• What am I seeing here? It’s hard to see your computer screen from here, to be honest.

      • Alright, tell me a bit about it? All I see are stuffed animals and stickers. I’m not into it at all—it feels juvenile—but maybe if you explain what’s going on…?

        • 7 hours

          idk im become silly like a child keyboard is custom on lubed gateron smoothies the black thing with stickers on dead zones is graphic tablet which i use sometimes to draw or just as mouse computer is mac m1 pro with NixOS installed i think should be better to post on c/[email protected] but i dont have thigh highs…

          • You really don’t need thigh-highs to belong with the Unix family. Everyone is welcome.

    • 11 hours

      true, boykisser really describes me

    • Which tiling window manager did you go back to from Niri, and what made you not like Niri (a scrolling window manager)?

      • I’m not the person you replied to, but i keep trying niri and it just doesn’t click with me. Theoretically from a screen real estate perspective the scrolling model would be better, but to me it feels less organized and i’m more likely to lose track of my windows. On a dynamic tiler i might only open 3 windows max on a workspace, but atleast i can see in one glance what windows are open, and my waybar is configured to only show workspaces that are either active or have windows opened on them, so it makes things super clear for me.

        • I was like you at first. Tried it once and went back to Hyperland.

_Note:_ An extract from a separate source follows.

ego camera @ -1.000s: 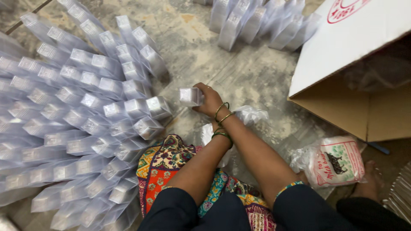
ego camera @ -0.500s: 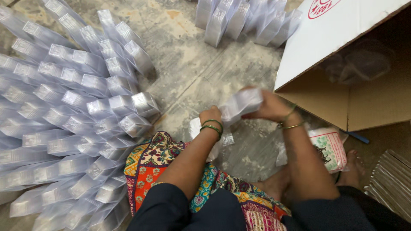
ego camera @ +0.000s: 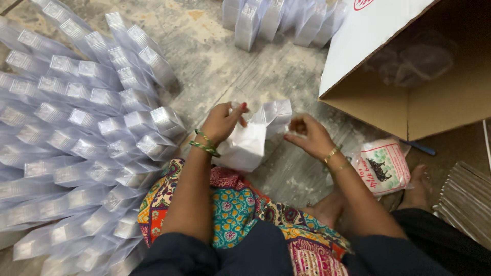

          Gave Niri another shot and then the mental model clicked. It’s just so comfy to not have your windows resized all the time just because of opening another app or window. The overview is also bomb. You can also install stuff like Noctalia shell which comes with a dock, so you can quickly switch to an app anywhere on any workspace. Niri supports that. 👍

          And I use workspaces in Niri for the exact same reason. One for coding/work, one for communication (slack, email, etc), one for gaming/entertainment.

          I recommend giving it another shot if you’re interested and open-minded to optimizing your workflows. Otherwise stick with what you know, that’s also fine.